*AIM OF THE EXERCISE*
Among the records, which lines hold the word "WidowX"? Pick them out.

*DATASET RECORDS*
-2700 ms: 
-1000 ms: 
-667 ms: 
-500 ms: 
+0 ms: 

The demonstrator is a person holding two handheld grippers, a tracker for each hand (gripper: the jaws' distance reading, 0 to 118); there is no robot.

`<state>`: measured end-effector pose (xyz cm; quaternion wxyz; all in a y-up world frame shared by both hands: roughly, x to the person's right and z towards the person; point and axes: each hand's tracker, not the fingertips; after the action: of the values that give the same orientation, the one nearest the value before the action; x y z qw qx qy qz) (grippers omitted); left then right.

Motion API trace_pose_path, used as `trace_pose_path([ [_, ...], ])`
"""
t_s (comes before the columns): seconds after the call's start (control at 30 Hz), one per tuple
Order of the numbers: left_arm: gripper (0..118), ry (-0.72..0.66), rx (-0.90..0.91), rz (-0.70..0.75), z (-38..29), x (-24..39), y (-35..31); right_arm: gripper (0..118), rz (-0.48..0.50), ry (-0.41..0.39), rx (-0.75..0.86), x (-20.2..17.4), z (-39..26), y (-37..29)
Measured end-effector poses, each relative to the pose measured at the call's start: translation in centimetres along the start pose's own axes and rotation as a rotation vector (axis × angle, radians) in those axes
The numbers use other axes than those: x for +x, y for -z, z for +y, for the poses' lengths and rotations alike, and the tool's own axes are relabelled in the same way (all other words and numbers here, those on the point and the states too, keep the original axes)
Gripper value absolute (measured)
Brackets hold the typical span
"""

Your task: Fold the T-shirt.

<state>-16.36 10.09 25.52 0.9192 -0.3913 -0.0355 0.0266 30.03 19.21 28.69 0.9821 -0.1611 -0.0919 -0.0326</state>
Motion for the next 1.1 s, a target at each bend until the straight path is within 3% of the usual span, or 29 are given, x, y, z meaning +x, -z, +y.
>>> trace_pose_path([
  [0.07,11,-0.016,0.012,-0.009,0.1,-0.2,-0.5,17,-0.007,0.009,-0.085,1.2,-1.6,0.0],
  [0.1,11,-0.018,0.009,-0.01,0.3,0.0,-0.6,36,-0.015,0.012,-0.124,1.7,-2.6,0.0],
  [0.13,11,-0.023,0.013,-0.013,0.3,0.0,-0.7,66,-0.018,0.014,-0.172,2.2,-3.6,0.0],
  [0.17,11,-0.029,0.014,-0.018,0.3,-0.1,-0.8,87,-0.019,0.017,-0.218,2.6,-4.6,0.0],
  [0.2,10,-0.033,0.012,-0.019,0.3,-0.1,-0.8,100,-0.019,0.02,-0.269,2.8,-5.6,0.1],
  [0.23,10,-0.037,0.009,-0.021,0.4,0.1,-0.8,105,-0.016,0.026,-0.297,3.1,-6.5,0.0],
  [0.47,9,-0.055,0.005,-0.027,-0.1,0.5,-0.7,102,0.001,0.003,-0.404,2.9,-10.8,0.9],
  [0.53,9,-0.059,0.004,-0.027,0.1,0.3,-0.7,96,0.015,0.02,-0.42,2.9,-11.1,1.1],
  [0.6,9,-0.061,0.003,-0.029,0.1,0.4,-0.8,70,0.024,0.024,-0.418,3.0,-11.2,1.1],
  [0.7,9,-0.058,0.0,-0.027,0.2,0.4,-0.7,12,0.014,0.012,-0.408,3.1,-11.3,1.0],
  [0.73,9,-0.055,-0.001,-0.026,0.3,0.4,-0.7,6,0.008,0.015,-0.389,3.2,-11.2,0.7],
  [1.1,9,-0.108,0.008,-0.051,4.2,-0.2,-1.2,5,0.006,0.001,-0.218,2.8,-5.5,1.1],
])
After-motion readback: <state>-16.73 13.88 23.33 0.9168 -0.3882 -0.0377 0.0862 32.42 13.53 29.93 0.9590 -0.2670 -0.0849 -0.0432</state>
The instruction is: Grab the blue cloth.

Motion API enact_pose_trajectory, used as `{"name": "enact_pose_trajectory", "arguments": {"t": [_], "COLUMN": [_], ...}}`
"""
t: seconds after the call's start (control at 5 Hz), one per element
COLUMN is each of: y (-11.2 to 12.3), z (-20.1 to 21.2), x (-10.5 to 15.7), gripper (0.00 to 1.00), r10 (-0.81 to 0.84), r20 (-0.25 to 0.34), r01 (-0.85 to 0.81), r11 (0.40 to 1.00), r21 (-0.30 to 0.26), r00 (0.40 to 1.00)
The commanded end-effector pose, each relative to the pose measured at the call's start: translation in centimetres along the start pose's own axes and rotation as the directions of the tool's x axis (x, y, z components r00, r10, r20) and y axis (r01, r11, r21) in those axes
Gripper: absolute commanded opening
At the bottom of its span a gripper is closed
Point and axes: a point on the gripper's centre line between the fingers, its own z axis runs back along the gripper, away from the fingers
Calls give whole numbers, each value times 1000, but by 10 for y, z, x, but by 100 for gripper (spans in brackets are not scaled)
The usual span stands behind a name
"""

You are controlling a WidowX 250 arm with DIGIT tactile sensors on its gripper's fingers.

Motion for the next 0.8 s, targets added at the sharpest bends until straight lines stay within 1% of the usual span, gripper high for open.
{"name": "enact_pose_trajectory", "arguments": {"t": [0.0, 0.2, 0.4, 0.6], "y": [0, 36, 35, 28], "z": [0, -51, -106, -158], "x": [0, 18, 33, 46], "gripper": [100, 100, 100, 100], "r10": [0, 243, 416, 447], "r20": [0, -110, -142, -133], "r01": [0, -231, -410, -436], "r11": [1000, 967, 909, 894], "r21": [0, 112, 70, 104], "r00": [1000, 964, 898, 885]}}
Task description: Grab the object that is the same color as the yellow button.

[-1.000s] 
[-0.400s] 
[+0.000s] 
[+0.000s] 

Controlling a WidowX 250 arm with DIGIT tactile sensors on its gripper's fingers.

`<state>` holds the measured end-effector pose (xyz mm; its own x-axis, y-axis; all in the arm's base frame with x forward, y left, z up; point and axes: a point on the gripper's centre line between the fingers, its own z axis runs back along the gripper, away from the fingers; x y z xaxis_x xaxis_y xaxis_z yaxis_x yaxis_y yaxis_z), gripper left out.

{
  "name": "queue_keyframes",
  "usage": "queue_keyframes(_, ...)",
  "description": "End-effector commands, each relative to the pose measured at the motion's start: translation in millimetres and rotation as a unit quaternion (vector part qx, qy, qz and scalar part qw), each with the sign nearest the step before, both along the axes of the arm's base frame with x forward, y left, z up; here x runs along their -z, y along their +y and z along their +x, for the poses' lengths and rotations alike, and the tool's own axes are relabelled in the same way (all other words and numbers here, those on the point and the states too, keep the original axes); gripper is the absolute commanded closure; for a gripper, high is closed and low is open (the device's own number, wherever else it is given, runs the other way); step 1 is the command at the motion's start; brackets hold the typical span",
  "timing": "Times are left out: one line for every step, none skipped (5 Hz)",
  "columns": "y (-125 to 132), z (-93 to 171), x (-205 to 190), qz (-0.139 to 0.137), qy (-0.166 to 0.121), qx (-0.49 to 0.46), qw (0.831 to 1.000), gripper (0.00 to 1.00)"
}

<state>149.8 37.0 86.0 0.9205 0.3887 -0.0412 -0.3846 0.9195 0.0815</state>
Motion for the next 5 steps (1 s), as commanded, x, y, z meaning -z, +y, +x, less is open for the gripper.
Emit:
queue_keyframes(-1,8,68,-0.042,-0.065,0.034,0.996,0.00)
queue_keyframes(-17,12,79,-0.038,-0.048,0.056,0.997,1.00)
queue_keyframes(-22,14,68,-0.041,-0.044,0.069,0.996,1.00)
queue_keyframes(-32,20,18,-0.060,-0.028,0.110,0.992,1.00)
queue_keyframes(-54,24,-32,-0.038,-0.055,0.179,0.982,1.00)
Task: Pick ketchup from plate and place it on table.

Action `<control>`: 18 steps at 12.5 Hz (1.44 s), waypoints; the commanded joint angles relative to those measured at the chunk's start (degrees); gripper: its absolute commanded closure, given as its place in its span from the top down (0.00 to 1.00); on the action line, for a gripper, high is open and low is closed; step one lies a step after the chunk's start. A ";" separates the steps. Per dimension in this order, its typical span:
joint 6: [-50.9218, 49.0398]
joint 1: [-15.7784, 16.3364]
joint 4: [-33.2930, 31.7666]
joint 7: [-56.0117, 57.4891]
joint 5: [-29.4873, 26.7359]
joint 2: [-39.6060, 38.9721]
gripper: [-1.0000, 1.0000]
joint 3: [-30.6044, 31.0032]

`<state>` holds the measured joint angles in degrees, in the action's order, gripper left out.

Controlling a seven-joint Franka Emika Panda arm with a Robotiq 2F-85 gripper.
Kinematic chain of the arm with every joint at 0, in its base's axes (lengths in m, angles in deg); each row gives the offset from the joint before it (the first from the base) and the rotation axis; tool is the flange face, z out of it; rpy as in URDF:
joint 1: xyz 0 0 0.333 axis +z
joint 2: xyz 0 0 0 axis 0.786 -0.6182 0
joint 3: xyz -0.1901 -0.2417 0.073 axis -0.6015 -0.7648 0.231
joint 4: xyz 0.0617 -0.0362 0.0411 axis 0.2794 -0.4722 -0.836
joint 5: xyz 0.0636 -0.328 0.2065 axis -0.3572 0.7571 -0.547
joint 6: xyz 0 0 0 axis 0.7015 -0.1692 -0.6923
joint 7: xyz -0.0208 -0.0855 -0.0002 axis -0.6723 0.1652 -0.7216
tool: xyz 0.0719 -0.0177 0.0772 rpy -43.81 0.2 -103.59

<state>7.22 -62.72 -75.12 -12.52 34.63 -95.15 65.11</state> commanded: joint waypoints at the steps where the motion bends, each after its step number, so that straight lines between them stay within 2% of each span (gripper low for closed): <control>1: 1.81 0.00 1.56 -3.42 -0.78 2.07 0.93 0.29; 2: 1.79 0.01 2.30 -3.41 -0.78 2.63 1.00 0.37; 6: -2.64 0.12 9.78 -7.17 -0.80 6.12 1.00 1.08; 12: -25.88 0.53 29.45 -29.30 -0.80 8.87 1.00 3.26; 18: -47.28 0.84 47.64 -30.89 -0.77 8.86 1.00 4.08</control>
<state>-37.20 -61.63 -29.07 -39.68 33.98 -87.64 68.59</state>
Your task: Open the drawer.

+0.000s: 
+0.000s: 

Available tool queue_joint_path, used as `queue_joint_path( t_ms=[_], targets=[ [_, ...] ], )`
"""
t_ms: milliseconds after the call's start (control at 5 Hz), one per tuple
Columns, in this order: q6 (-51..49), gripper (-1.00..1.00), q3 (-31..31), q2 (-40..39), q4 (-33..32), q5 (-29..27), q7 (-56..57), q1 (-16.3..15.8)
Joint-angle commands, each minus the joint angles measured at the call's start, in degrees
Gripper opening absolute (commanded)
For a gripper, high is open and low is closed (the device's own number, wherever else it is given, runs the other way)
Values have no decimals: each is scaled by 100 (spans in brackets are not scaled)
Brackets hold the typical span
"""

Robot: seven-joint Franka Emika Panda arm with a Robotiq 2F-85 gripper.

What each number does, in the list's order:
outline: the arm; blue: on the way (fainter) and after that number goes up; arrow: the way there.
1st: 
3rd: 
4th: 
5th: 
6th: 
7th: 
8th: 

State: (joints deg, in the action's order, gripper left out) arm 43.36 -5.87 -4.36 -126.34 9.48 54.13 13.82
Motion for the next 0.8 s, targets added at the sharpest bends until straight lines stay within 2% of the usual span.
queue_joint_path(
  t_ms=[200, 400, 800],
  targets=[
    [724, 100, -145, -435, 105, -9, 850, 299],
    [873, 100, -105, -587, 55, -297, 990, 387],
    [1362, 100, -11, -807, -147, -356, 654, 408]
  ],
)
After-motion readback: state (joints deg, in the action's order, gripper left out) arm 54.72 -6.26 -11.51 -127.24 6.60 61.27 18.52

*OUTPUT FOR THIS TASK*
You are controlling a WidowX 250 arm with DIGIT tactile sensors on its gripper's fingers.
Controlling a WidowX 250 arm with DIGIT tactile sensors on its gripper's fingers.

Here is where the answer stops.